Tiara, desafiada naquela manhã com toalhas, calçolas, sol e obrigações pueris externava maternidades, palavra e som. Deu de frente com o êxodo, a diáspora o exilio e seus desejos. Sua jornada nômade recomeçaria brevemente. Onde me encontram em toda história, perguntava-se. Tanque, tela branca, sabão e teclado, chave e fechadura.

A porta da frente é de latão, inteiriça. Possui puxador, não trinco. Lembra um estúdio de gravação, sem a pressão e o peso das portas de lá. Para fechar o cubículo, que não excede a trinta metros, é necessário usar sempre a chave. Desde os primeiros dias de aclimatação - fazia quatro anos que Tiara passava ali -, se deu conta do formato da fechadura. Diâmetro de cinco milímetros, que permitia olhar fora sem muita dificuldade. Olhar dentro a lavandeira ainda não experimentara. Na dúvida, mantinha a chave na fechadura todo o tempo. 
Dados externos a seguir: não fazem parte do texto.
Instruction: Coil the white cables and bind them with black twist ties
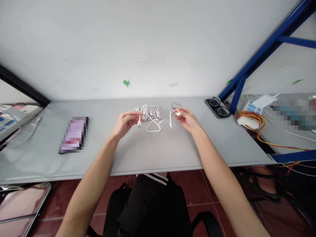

Tiara ainda não tinha elementos suficientes para avaliar sua situação. Também não se lembrava se a cria da guria linda já nascera. Ou se ela já saíra do grupo. A posição do sol logo deixaria o tal solário em sombras até a primavera. O cansaço do mundo a afetava. Uma estranha serenidade ocupava o vão da chave.